Got it. That's very helpful. And then just following up on John's question about the midsize more mass market model. How do you guys thought about providing some more just detail on it, maybe some teaser pictures a little earlier to try to drill up some just some more interest from a broader consumer base and even potentially opening the door reservation to -- just [indiscernible] in some more liquidity?
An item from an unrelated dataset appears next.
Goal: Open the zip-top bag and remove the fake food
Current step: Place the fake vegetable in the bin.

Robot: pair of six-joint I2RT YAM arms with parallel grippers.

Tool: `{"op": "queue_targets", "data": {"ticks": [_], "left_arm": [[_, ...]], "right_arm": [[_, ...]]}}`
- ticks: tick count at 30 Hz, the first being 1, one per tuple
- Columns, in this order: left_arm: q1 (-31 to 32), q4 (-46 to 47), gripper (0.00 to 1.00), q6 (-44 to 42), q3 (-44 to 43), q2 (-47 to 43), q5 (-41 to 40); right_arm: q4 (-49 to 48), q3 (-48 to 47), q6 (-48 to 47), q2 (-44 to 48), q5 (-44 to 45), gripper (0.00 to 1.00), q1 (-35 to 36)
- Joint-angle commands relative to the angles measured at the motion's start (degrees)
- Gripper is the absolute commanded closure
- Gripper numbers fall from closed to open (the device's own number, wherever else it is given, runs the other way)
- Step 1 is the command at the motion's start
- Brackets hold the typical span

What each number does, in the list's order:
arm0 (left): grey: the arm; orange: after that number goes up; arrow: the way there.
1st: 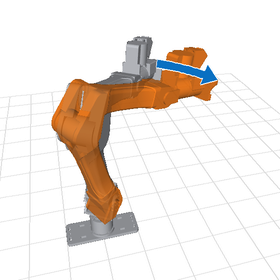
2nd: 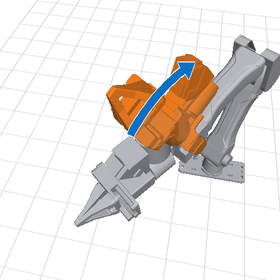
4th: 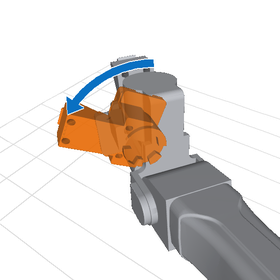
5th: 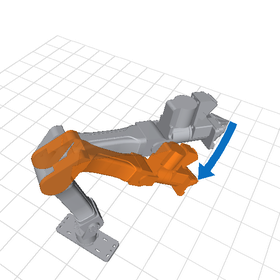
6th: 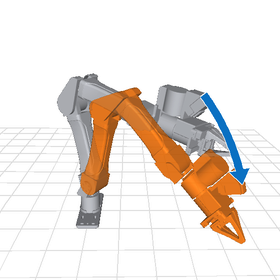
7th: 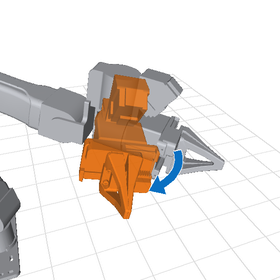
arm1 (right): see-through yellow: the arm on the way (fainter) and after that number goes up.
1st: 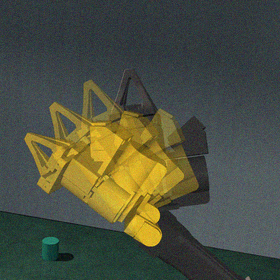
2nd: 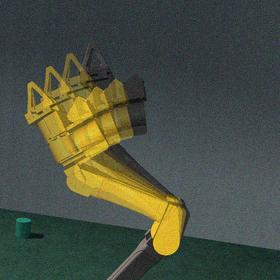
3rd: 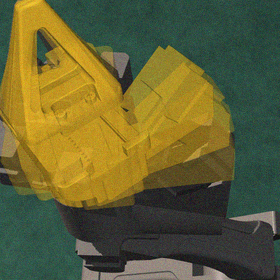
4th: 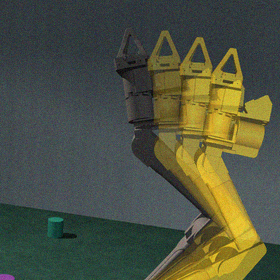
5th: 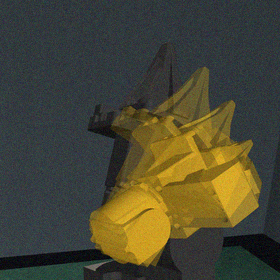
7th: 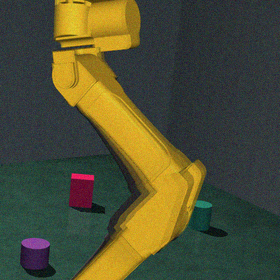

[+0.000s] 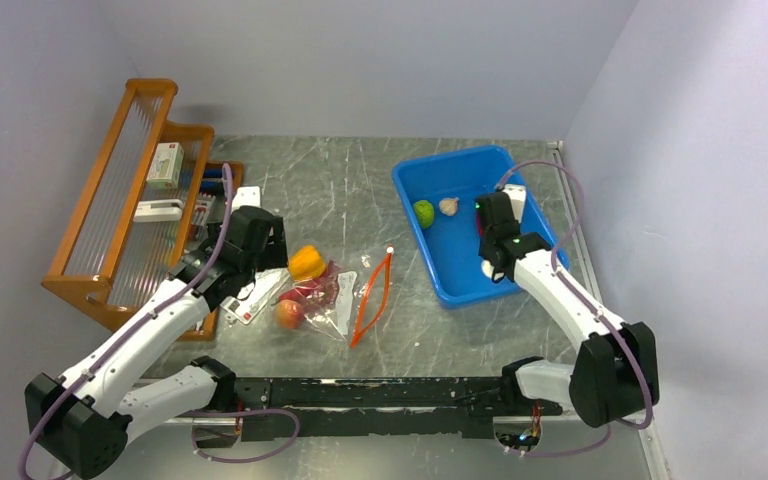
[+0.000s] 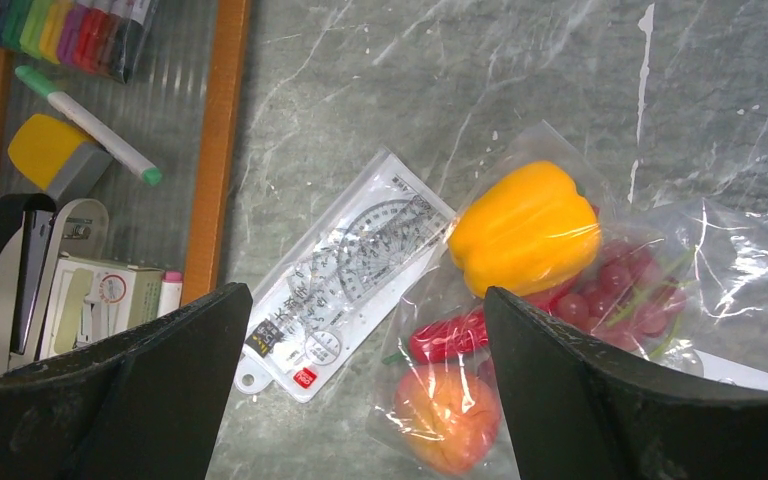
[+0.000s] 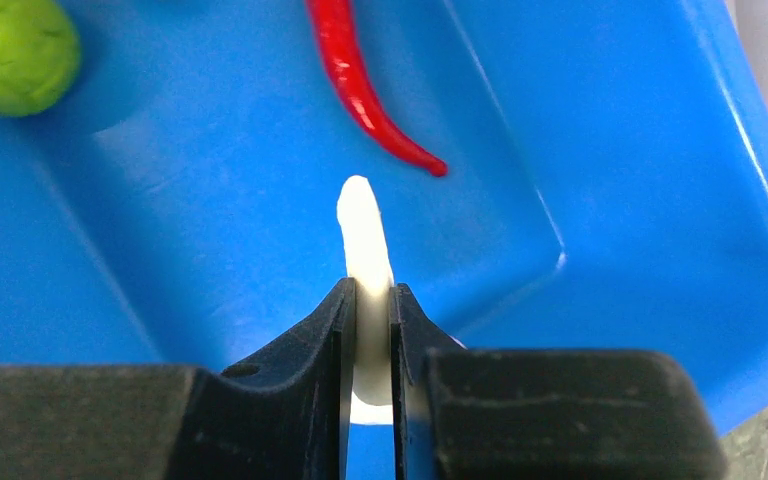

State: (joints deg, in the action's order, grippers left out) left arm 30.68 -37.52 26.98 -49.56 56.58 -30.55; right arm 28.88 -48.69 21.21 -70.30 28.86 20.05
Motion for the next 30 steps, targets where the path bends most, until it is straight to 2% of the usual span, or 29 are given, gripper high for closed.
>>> {"op": "queue_targets", "data": {"ticks": [1, 3, 5, 11, 15, 21, 23, 25, 28, 29, 30], "left_arm": [[-0.3, 0.4, 0.01, -0.3, 0.1, 0.5, -1.1], [-0.4, -0.3, 0.01, 0.1, -0.4, 1.2, -1.6], [-0.4, -0.4, 0.01, 0.0, -0.5, 1.5, -1.9], [-0.4, 0.0, 0.01, 0.0, -0.1, 0.5, -1.9], [-0.4, 0.5, 0.01, -0.4, 0.1, 0.5, -1.5], [-0.3, -0.2, 0.01, -0.2, -0.4, 1.5, -1.7], [-0.3, -0.1, 0.01, -0.2, -0.3, 1.5, -1.7], [-0.4, 0.0, 0.01, -0.2, -0.2, 1.3, -1.6], [-0.3, 0.2, 0.01, -0.3, 0.0, 0.9, -1.5], [-0.4, 0.3, 0.01, -0.3, 0.0, 0.8, -1.4], [-0.4, 0.4, 0.01, -0.3, 0.0, 0.8, -1.4]], "right_arm": [[-2.5, 1.2, 0.7, -1.2, -4.7, 0.84, -7.7], [-4.3, 2.2, 0.8, -2.0, -6.6, 0.8, -10.2], [-5.6, 3.0, 0.6, -3.3, -9.9, 0.62, -11.9], [-6.3, 3.6, 0.9, -2.9, -16.2, 0.53, -12.4], [-7.7, 3.8, -0.3, 2.8, -21.3, 0.52, -12.4], [-10.9, 3.6, -2.5, 12.0, -32.7, 0.4, -12.4], [-13.0, 3.8, -2.7, 14.8, -35.7, 0.31, -12.5], [-13.2, 3.6, -0.5, 17.4, -32.4, 0.22, -12.4], [-16.5, 5.5, 0.6, 22.2, -30.8, 0.15, -12.4], [-18.4, 6.6, 2.0, 24.4, -31.1, 0.05, -12.5], [-20.1, 7.6, 3.5, 25.9, -31.5, 0.01, -12.4]]}}
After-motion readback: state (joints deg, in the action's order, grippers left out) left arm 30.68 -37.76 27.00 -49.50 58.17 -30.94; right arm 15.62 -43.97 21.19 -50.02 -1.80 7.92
Well, that's an interesting point. I actually think that the consumer has been ill served by some players in this space by taking reservations way, way ahead of time in a very artificial manner. What we believe is a much greater degree of transparency and really getting closer to that product being an absolute reality. Remember that any such reservations and money taken is a false form of liquidity because it's something we would have to put in escrow anyway. It doesn't really -- it's not true liquidity. And we believe in absolute transparency, and showing the product with a realistic specification as we're doing, say, with Gravity, we've not taken reservations deliberately until we get closer the start of production. This is a philosophy that we've adopted. And we will let you know that time in the future when we open a waiting list for gravity. And we're not even close to. I don't think it's right to be opening up reservations on a product that is over 2 years out. I just don't think -- I think it ill serves the consumer and it's something that I think there's a transparency that's lacking from that.
Our next question comes from the line of Stephen Gengaro with Stifel.
Just going back to a question about the cash burn. Can you give us any sense as we think getting to the midsized launch sort of the cadence of CapEx necessary in '25, '26 time frame?
Well, I mean, it's interesting. We haven't guided on that. But I mean, we are in a very good position, which will see us beyond gravity start of production. We have some amazing incentives from the Kingdom of Saudi Arabia for a setup of our factory there, our AMP-2 facility, and that's where we're going to put in the midsized product to start with.
Great. And just a quick follow-up on the gravity order question. How soon before production begins do you open up gravity orders?
It's an interesting point. I think that -- as I say, look, we can look forward to us opening a waiting list when we feel that in absolute transparency, we can release more specific details of the TRIM and specifications of that vehicle. I don't want to do it in an environment of opacity. Gravity is a schedule for start of production later this year. And we're on that runway now. Every day counts as we build up a Crexendo to that launch, and we will let you know watch this space.
Thank you. So this concludes Lucid's First Quarter 2024 Earnings Conference Call. Thank you all for joining us today, and you may now disconnect.